Write down exactly the lines from the one with "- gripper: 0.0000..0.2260" to the end of the data, first and last included, and no others.

-=-=-

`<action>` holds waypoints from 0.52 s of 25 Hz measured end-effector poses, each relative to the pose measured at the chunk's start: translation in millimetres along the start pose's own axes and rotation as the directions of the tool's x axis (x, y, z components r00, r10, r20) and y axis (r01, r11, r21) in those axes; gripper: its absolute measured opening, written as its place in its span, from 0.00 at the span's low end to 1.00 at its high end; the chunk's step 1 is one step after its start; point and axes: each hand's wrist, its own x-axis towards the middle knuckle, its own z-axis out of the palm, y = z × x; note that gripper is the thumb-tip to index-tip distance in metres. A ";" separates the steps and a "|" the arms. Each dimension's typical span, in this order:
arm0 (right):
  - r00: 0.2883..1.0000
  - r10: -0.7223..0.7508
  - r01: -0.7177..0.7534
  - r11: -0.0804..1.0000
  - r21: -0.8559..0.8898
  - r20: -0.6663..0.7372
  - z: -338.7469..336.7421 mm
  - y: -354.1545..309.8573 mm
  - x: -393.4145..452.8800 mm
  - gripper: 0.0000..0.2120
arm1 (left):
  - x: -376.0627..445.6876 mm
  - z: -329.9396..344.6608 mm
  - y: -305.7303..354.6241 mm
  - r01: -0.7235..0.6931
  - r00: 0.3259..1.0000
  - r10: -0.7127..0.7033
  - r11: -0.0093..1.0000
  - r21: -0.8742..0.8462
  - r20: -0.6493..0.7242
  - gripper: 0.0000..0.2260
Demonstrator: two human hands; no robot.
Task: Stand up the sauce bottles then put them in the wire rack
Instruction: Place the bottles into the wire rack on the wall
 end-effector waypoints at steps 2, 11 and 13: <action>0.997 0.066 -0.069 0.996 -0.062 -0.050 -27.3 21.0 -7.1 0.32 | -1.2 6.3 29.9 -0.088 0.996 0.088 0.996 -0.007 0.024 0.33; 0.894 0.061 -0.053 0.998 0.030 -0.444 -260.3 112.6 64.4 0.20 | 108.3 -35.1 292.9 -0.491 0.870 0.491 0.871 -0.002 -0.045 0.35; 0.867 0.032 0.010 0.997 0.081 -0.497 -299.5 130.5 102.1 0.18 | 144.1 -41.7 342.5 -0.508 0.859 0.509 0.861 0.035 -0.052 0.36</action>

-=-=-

◆ SOLUTION FOR THIS TASK
  - gripper: 0.0000..0.2260
Demonstrator: two human hands; no robot.
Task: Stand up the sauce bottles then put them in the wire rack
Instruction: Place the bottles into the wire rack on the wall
 end-effector waypoints at steps 2, 11 and 13: <action>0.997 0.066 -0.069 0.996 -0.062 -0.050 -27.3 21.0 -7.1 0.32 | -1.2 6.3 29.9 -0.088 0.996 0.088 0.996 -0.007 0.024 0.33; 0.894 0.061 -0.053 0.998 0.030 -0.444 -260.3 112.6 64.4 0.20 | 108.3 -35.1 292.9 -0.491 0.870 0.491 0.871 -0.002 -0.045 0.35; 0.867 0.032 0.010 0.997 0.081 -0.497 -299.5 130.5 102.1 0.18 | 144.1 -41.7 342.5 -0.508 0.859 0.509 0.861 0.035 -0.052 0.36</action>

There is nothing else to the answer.